I could only sob as I finished reading the diary — which, despite its diary name, I
only wrote about once every few years. Notes that I started 7 years ago. Moments
when the figure I called the older brother worked hard in front of the office
computer, racking his brain for each letter he typed. I know, writing is not at all
his choice. He did it for me, he did it because of me, once again he did this for my
sake. For the sake of all the ideals that I always wanted to realize. He does
everything just because he wants to make me believe that he can, I can, anyone
can be the greatest, even though the paths are not the same. Sometimes a person
must be someone else to be able to do the greatest. He chose it. He didn't hesitate
to be someone else just so I was great without having to be someone else.

God, tomorrow is my wedding day. Then, why didn't you wake up yet, God? Why
didn't you wake up as fast as before, before the call to prayer rose and he had
finished preparing everything for me? Why are you still silent here in this room?
In a room crowded with medicinal scents? I want him to prepare everything,
Lord. Decorations, wedding dresses, makeup, everything. But why, why is he still
silent and lying on that bed, Lord?
All right, I can't be angry or blame you, right? Because you didn't fulfill my last
request in the note. All right, but this time I will beg again, Lord. Tomorrow, I will
be very scared, will you strengthen me even if you don't wake me up for me?

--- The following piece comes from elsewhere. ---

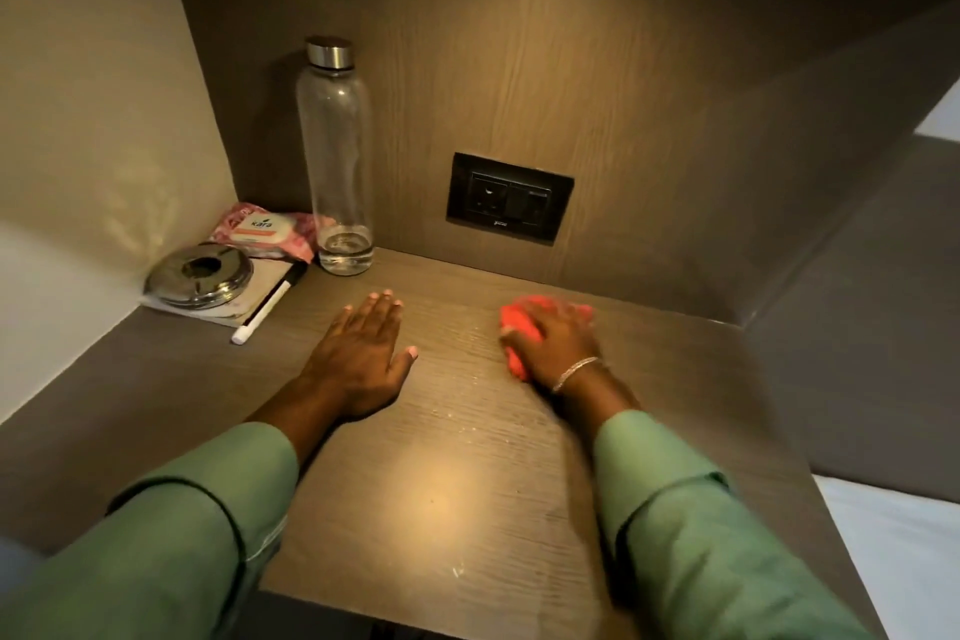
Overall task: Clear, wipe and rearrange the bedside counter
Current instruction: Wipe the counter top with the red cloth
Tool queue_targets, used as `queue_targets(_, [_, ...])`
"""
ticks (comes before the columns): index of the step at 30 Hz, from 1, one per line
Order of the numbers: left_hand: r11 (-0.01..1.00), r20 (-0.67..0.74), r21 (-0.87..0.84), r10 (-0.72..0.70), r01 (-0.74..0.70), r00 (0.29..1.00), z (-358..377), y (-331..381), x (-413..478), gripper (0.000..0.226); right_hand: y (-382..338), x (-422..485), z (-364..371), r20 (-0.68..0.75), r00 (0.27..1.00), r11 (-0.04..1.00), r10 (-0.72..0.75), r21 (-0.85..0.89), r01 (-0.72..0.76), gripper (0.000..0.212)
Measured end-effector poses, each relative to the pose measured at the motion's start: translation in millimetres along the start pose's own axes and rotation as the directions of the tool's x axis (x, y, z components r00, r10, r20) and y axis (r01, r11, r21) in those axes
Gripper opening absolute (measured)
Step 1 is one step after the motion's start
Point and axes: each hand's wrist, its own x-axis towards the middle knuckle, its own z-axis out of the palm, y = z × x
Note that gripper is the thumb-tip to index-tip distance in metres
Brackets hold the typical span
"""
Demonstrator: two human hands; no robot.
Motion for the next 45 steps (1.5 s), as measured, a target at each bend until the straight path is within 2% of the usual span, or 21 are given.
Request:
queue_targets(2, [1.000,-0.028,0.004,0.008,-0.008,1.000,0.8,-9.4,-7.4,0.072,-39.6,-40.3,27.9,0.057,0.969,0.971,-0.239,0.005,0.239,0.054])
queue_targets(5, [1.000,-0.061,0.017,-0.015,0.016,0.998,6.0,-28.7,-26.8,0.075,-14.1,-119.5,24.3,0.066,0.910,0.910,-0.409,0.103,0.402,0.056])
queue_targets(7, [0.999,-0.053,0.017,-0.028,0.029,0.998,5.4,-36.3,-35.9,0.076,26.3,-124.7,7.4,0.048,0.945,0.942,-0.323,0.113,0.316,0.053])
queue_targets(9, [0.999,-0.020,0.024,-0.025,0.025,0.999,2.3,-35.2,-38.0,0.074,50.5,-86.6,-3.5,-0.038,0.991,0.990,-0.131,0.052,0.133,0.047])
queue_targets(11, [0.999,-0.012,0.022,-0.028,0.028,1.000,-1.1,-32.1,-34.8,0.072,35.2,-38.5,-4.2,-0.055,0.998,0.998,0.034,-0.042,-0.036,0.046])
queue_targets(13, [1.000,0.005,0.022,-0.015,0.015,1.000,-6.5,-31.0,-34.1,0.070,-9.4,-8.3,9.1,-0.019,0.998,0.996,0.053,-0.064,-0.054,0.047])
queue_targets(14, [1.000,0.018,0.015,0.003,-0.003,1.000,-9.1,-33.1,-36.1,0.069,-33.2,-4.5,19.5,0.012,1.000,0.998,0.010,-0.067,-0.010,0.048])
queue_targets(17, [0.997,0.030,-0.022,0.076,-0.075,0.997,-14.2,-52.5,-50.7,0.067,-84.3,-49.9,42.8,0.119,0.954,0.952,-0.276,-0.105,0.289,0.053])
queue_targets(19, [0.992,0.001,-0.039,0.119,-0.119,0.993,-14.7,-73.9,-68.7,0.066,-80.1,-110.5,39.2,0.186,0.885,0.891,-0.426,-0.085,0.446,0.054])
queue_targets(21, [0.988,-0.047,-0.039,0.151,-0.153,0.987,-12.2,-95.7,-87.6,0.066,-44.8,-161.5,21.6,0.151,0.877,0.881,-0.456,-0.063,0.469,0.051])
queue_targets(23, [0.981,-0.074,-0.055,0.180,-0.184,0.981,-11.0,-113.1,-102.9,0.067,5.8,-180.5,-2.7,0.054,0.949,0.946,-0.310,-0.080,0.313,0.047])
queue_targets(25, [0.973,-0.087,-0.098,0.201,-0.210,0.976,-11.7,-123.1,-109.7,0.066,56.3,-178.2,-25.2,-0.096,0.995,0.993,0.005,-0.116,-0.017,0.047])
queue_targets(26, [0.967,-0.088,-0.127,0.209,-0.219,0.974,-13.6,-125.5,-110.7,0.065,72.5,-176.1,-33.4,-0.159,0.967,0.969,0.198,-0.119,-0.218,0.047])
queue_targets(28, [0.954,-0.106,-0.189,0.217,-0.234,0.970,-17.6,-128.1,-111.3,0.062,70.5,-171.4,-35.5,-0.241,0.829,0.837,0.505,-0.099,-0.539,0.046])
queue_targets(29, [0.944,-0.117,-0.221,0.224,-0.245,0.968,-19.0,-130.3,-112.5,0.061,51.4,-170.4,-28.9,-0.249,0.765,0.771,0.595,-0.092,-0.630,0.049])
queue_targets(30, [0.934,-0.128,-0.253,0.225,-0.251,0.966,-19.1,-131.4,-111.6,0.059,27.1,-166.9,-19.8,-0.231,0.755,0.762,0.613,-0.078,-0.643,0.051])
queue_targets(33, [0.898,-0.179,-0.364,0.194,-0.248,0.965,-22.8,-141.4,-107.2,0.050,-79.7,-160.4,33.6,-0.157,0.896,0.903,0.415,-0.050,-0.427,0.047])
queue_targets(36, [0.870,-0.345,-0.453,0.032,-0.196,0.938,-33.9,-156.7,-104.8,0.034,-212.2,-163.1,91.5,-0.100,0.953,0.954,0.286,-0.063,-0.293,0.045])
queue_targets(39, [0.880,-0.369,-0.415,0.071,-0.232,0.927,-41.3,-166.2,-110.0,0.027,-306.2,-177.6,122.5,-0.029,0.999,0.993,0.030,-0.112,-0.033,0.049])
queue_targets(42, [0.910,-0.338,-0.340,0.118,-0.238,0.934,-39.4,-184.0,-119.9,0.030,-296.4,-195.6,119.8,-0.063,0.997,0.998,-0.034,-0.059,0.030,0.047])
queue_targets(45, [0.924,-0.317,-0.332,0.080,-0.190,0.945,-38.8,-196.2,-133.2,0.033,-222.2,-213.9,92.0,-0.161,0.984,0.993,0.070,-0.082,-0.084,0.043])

Tomorrow, I will be very nervous, will you calm me down even if you don't wake
me up for me? Tomorrow, I will be a wife, will you replace me to look after
brother after that, Lord? Will you avenge everything he gave me? In fact, I
haven't had the chance to return his last smile when I left college. Will you tell
him, Lord, that: although his eyes are now closed, he will always live in my soul,
he is my hero, whose story will never die.